▸ WHAT THE TASK ASKS
Every line from the one with "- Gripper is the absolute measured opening" to the final line of the listing below should be repeated exactly, and only those.

▸ PROVIDED DATA
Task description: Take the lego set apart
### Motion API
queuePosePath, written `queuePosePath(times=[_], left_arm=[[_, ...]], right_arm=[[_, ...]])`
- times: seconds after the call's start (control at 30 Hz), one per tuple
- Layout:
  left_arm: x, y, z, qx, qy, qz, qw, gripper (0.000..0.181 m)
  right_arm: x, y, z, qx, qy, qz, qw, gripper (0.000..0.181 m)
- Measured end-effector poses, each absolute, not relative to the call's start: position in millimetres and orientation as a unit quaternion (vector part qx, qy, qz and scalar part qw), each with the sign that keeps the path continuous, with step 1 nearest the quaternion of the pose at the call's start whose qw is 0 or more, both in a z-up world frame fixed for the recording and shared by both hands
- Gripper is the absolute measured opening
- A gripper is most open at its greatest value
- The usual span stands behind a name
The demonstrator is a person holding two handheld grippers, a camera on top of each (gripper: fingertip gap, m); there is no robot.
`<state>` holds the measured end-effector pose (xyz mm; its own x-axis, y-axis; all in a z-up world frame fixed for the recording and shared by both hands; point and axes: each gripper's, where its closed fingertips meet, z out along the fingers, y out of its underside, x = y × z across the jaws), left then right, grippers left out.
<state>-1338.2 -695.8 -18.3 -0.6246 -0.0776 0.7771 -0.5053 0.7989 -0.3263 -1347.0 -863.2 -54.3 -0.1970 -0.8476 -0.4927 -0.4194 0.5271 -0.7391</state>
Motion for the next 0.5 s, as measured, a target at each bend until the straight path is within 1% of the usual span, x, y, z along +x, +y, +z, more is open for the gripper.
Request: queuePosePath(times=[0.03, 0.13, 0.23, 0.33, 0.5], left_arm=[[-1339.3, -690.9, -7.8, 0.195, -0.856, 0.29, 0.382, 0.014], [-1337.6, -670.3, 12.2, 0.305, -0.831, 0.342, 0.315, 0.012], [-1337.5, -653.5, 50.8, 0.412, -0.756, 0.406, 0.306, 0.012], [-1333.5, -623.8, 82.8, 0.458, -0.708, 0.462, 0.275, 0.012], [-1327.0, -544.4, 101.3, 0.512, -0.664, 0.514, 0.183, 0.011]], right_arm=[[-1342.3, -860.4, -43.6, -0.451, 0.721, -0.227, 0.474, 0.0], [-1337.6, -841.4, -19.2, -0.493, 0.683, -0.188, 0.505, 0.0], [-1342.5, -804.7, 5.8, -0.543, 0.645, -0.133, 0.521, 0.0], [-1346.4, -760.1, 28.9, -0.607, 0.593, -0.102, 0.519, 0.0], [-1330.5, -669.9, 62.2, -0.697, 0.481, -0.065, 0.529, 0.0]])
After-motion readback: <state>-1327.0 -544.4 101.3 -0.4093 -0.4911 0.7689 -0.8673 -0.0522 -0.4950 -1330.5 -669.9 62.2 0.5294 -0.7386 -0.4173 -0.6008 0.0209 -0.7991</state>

▸ RESULT OF THIS EXERCISE
- Gripper is the absolute measured opening
- A gripper is most open at its greatest value
- The usual span stands behind a name
The demonstrator is a person holding two handheld grippers, a camera on top of each (gripper: fingertip gap, m); there is no robot.
`<state>` holds the measured end-effector pose (xyz mm; its own x-axis, y-axis; all in a z-up world frame fixed for the recording and shared by both hands; point and axes: each gripper's, where its closed fingertips meet, z out along the fingers, y out of its underside, x = y × z across the jaws), left then right, grippers left out.
<state>-1338.2 -695.8 -18.3 -0.6246 -0.0776 0.7771 -0.5053 0.7989 -0.3263 -1347.0 -863.2 -54.3 -0.1970 -0.8476 -0.4927 -0.4194 0.5271 -0.7391</state>
Motion for the next 0.5 s, as measured, a target at each bend until the straight path is within 1% of the usual span, x, y, z along +x, +y, +z, more is open for the gripper.
Request: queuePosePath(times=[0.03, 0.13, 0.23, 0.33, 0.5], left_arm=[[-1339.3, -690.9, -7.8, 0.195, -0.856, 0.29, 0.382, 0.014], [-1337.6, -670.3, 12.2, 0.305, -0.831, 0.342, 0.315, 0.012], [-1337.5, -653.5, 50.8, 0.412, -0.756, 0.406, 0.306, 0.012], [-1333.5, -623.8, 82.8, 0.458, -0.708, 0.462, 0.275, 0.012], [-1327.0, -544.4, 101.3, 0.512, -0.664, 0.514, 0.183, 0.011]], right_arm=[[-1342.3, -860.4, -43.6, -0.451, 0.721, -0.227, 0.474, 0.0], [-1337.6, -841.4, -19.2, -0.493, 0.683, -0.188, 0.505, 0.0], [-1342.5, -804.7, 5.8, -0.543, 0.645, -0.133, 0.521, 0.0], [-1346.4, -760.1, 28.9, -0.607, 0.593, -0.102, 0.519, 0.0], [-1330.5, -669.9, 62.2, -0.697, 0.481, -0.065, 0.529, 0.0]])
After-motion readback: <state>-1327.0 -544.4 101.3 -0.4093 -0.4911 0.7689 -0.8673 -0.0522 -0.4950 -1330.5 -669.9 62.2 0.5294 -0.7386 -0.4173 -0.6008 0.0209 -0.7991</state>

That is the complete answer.